Sonia didn't reply. She blocked both of them and moved on.
Before all this, she had still quietly thought maybe they could be friends after, for the sake of twenty-odd years.
Now she just wanted Zachary Blackwood gone from her life forever.
The day after Sonia was discharged, Evelyn Blackwood turned sixty.
Sonia had planned never to step foot in anything Blackwood-related again, but Evelyn begged her, saying she wouldn't even bother holding the party if Sonia didn't come.
Evelyn had loved her like a daughter since childhood, and especially after Sonia's parents had died. Besides — she still needed to formally tell Zachary's parents about the annulment.
Sonia caved. She said yes.
Evelyn loved a crowd, and the party was enormous — a gala set up across the Blackwood estate. The moment Sonia walked in, she saw Ember, fussing over Zachary as he limped beside her, voice all soft reproach. "Look at you. You'd actually die for me."
"Sonia's still your fiancée, you know. She'll be upset if she sees this."
The guests in earshot froze, then turned, mortified, toward Sonia.
Zachary saw her too. His body instinctively leaned forward as if to go to her. But Sonia didn't so much as glance his way — she walked straight to the corner. So he sat back down and let Ember drape herself against him.
One of their old friends from the circle couldn't take it anymore. "You're supposed to be getting married. What the hell is this? Sonia's humiliated."
Zachary shot Sonia a cool look. "Married? She just tossed me out. What wedding?"
That broke the dam.
Even some of the older relatives began to drift over to Sonia, asking her what had happened.
"You two haven't been apart a single day since you were born. What could possibly have caused this?"

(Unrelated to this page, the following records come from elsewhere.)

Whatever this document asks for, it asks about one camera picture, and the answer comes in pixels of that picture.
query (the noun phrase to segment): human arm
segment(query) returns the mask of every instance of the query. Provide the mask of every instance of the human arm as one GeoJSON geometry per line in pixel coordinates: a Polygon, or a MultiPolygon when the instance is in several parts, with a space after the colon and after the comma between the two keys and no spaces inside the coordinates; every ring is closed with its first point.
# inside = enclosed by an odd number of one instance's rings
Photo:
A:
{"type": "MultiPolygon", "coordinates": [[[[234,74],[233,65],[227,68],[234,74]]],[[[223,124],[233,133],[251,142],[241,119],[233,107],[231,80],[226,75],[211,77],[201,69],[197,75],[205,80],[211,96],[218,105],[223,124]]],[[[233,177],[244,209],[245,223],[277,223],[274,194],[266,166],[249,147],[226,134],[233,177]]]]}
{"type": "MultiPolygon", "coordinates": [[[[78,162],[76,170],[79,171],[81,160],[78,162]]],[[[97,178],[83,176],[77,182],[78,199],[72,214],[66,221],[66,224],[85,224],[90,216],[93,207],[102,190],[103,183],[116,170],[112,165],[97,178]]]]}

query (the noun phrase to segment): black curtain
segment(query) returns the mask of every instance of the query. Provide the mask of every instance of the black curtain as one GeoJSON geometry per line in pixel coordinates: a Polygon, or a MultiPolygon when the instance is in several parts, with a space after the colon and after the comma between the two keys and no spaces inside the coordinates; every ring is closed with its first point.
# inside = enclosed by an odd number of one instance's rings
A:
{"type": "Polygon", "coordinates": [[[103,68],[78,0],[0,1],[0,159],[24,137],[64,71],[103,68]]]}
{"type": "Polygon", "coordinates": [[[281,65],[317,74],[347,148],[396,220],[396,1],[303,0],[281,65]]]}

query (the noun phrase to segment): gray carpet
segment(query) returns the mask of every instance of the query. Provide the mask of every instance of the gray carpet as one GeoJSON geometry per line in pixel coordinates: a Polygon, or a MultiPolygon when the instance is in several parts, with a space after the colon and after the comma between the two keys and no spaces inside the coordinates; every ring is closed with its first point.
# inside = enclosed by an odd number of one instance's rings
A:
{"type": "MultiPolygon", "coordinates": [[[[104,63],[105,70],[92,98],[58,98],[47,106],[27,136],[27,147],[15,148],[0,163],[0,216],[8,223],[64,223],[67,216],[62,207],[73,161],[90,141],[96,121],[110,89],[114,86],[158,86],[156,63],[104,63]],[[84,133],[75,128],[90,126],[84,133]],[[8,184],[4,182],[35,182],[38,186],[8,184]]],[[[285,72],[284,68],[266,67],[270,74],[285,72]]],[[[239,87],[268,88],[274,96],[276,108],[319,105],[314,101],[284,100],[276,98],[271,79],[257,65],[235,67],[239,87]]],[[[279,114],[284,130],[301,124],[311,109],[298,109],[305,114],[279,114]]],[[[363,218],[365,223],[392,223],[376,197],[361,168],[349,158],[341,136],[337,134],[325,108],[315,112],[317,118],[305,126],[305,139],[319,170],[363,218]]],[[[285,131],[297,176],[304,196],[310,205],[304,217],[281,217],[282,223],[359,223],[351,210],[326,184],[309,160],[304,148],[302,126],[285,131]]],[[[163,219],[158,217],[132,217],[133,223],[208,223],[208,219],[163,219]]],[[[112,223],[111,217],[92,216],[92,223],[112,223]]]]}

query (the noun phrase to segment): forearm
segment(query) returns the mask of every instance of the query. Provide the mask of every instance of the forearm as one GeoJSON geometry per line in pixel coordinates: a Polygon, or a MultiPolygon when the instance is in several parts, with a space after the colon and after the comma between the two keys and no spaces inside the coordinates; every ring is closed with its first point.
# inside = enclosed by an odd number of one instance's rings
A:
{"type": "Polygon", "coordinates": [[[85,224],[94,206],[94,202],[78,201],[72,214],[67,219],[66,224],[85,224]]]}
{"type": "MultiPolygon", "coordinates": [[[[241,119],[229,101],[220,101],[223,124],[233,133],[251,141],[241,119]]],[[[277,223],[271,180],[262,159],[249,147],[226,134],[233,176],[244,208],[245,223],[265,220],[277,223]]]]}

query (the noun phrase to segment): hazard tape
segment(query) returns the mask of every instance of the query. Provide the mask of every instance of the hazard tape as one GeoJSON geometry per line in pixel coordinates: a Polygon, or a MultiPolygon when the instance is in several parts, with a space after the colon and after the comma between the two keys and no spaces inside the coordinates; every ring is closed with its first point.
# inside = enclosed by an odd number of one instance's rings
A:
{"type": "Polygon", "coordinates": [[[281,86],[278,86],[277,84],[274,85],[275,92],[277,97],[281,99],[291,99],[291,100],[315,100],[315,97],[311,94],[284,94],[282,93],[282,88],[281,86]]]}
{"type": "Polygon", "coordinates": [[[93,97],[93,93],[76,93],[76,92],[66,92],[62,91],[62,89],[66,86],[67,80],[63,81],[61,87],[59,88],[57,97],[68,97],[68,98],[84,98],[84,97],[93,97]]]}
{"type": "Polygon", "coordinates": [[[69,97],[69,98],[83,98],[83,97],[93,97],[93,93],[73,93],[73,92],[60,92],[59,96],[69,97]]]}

"A man who'd trade his own life for yours, a girl who'd walk five hundred miles of pilgrimage just to pray for his recovery — there's nothing you two can't talk out."

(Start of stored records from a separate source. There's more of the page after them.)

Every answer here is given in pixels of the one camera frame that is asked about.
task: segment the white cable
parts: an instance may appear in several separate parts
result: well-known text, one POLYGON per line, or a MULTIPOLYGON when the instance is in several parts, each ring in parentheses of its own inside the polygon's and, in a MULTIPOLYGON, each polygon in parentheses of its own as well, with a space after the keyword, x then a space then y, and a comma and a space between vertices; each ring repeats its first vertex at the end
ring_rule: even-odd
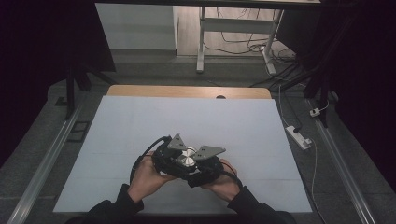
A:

"There isn't a childhood couple in this whole city closer than you two. Whatever this misunderstanding is, clear it up."
Sonia's gaze fell on the small pendant hanging around Ember's neck. It was the St. Christopher medal Sonia had walked the Camino de Santiago for — on her knees for the last stretch — after Zachary's car accident years ago. She had begged God for his recovery. She hadn't been able to walk normally for three months afterward.
Zachary had sworn he'd keep that medal forever. That he would value his own life to honor hers.
Now...
Sonia gave a soft, bitter laugh.
He'd given his life to Ember. He'd given her the medal, too.
Their past couldn't compete with Ember's present.
Around her, people were still pressing. Sonia said quietly, "We didn't fight. We've separated. The heirlooms have been returned."